Sewage trickling filters are used in areas not serviced by municipal wastewater treatment plants (WWTP). They are typically installed in areas where the traditional septic tank system are failing, cannot be installed due to site limitations, or where improved levels of treatment are required for environmental benefits such as preventing contamination of ground water or surface water.
Sites with a high water table, high bedrock, heavy clay, small land area, or which require minimal site destruction (for example, tree removal) are ideally suited for trickling filters.
All varieties of sewage trickling filters have a low and sometimes intermittent power consumption.
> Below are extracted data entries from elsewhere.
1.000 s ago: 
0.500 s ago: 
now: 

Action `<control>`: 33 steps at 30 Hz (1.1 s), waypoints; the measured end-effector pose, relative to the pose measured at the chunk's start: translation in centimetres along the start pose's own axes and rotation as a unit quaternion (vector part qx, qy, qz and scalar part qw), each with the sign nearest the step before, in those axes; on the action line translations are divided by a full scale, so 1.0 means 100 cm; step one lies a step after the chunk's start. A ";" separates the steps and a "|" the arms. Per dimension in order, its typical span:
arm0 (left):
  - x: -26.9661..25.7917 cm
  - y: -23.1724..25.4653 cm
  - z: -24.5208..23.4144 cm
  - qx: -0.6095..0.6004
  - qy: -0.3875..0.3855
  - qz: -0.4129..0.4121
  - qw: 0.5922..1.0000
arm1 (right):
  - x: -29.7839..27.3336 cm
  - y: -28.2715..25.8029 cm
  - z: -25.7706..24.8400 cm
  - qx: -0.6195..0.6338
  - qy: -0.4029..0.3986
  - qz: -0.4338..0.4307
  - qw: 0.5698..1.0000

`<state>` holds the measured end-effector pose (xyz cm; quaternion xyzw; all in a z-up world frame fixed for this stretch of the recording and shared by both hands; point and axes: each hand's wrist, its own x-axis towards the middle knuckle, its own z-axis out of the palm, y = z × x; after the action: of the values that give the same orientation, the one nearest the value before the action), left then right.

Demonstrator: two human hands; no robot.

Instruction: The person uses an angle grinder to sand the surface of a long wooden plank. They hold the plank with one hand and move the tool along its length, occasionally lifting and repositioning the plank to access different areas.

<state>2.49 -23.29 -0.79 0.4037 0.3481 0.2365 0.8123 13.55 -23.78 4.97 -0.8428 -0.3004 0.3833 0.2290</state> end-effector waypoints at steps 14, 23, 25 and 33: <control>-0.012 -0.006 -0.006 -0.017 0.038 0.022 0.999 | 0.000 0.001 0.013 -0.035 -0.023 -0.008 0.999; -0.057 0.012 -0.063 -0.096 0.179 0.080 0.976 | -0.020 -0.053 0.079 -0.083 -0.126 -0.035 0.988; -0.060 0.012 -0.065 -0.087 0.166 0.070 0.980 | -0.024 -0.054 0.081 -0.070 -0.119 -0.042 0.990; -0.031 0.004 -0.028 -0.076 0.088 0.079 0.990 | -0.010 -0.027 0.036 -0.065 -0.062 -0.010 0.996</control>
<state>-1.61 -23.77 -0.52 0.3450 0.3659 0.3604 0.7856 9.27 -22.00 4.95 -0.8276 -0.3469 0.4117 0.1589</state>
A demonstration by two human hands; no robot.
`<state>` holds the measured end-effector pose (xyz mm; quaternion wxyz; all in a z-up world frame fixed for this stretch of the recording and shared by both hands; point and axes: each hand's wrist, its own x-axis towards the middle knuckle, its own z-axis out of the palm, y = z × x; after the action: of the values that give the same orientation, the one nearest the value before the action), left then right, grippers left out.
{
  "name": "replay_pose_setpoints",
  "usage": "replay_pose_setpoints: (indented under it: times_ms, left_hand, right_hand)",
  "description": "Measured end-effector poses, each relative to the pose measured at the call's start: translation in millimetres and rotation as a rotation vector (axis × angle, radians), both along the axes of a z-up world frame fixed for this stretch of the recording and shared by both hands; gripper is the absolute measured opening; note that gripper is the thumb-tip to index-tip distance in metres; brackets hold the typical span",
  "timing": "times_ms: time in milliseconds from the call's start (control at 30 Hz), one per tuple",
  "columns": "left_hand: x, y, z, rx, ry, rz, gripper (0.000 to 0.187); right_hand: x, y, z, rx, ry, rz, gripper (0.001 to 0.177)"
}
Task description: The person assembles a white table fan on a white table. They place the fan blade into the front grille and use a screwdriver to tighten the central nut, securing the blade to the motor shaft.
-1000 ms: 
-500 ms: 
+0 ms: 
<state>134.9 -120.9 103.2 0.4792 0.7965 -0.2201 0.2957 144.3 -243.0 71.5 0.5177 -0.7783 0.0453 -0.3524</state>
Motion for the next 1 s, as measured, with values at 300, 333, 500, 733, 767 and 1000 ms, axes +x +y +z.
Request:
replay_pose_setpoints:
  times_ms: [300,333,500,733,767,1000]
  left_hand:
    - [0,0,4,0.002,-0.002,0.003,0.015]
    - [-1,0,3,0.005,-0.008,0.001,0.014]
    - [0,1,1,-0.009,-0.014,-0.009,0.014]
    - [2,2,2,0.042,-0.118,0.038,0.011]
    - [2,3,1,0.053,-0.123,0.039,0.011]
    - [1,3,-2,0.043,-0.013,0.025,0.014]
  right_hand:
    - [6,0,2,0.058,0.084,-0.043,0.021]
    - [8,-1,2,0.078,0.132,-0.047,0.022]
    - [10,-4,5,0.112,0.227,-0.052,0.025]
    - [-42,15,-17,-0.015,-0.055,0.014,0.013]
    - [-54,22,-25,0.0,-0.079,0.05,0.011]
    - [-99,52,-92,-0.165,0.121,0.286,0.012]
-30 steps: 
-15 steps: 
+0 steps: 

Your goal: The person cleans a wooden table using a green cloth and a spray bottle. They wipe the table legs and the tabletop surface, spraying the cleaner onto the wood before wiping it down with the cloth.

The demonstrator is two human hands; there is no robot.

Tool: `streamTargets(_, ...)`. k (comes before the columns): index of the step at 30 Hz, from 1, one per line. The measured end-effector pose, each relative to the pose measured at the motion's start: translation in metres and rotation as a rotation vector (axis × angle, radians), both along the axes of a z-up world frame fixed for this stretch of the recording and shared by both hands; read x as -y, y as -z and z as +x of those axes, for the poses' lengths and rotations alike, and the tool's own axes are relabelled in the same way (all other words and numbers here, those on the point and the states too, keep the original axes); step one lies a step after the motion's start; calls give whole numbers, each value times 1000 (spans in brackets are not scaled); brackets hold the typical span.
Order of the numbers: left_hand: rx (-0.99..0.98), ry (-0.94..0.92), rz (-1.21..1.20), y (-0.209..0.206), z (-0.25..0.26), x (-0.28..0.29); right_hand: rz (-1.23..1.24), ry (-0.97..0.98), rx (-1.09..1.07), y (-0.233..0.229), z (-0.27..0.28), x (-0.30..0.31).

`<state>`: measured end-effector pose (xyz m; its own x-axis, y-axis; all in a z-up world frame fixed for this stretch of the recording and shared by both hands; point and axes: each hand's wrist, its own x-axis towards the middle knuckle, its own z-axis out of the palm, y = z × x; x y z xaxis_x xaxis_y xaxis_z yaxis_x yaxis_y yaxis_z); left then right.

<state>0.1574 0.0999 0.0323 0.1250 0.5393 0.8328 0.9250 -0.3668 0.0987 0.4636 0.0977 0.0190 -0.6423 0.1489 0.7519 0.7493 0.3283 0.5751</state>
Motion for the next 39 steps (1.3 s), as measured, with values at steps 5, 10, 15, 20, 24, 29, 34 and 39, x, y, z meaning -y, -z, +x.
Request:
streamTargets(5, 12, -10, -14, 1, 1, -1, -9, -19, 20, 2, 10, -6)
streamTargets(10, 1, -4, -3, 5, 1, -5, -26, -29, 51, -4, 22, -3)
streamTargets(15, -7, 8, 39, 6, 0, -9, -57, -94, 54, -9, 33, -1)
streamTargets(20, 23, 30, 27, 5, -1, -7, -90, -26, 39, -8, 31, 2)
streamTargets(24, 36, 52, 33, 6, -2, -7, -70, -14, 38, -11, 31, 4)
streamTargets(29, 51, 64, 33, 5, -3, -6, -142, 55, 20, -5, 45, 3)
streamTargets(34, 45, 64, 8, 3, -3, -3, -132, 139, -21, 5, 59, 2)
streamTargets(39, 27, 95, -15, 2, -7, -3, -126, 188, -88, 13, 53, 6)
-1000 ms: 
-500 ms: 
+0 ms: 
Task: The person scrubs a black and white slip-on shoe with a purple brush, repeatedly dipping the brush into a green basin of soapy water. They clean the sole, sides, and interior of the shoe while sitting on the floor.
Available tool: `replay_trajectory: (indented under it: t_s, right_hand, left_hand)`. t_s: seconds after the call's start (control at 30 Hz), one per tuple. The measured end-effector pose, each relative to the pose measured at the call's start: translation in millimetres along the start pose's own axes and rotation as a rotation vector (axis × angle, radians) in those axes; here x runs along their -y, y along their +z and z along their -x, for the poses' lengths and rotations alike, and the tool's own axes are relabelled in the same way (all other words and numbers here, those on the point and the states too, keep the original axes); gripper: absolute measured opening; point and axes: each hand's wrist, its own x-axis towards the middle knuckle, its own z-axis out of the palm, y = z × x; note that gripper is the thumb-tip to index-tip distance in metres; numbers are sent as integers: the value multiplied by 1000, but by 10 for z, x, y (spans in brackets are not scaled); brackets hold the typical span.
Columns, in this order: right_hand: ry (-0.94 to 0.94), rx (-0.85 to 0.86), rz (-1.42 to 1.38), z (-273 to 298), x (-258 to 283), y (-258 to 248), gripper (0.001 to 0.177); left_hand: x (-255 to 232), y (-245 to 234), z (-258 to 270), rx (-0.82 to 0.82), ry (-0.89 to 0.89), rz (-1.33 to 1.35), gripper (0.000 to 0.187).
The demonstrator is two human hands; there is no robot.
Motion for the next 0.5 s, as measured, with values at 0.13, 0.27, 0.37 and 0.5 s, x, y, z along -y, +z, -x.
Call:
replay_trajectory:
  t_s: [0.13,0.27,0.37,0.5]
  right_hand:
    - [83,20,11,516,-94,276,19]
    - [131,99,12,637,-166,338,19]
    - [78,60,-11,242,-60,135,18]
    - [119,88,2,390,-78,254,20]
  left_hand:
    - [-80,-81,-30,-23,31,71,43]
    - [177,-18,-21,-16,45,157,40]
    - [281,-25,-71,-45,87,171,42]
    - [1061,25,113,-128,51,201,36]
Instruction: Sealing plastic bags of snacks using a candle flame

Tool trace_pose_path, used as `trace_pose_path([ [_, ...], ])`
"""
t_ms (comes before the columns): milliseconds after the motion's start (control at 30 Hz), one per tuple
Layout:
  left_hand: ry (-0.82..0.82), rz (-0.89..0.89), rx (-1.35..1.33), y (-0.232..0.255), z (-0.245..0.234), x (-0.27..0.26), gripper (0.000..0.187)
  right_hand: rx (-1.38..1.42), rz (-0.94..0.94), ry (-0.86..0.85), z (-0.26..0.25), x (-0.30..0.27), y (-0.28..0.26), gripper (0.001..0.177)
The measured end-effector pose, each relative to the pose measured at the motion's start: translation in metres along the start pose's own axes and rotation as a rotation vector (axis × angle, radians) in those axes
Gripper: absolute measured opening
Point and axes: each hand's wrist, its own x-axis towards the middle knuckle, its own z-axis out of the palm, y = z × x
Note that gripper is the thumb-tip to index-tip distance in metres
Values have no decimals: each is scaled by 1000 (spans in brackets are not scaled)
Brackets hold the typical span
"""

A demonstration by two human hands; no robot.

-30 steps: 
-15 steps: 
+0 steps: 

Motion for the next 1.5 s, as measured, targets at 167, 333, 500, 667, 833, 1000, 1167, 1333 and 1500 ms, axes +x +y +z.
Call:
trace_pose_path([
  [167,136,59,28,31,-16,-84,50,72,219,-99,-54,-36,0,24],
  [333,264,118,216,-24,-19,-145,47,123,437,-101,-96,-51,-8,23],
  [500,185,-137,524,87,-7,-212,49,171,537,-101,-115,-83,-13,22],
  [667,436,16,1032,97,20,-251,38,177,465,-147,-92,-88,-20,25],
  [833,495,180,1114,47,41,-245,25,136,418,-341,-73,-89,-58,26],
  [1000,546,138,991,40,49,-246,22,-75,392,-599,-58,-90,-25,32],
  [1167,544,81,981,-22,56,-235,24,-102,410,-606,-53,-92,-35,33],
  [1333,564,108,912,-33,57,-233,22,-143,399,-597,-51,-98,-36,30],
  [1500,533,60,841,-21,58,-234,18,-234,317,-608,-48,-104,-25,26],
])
They can be somewhat more expensive than traditional septic tank-leach field systems, however their use allows for better treatment, a reduction in size of disposal area, less excavation, and higher density land development.
[edit] Configurations and components
All sewage trickling filter systems share the same fundamental components:
- a septic tank for fermentation and primary settling of solids
- a filter medium upon which beneficial microbes (biomass, biofilm) are promoted and developed
- a container which houses the filter medium
- a distribution system for applying wastewater to be treated to the filter medium
- a distribution system for disposal of the treated effluent.
By treating septic tank effluent before it is distributed into the ground, higher treatment levels are obtained and smaller disposal means such as leach field, shallow pressure trench or area beds are required.
Systems can be configured for single-pass use where the treated water is applied to the trickling filter once before being disposed of, or for multi-pass use where a portion of the treated water is cycled back to the septic tank and re-treated via a closed-loop. Multi-pass systems result in higher treatment quality and assist in removing Total Nitrogen (TN) levels by promoting nitrification in the aerobic media bed and denitrification in the anaerobic septic tank.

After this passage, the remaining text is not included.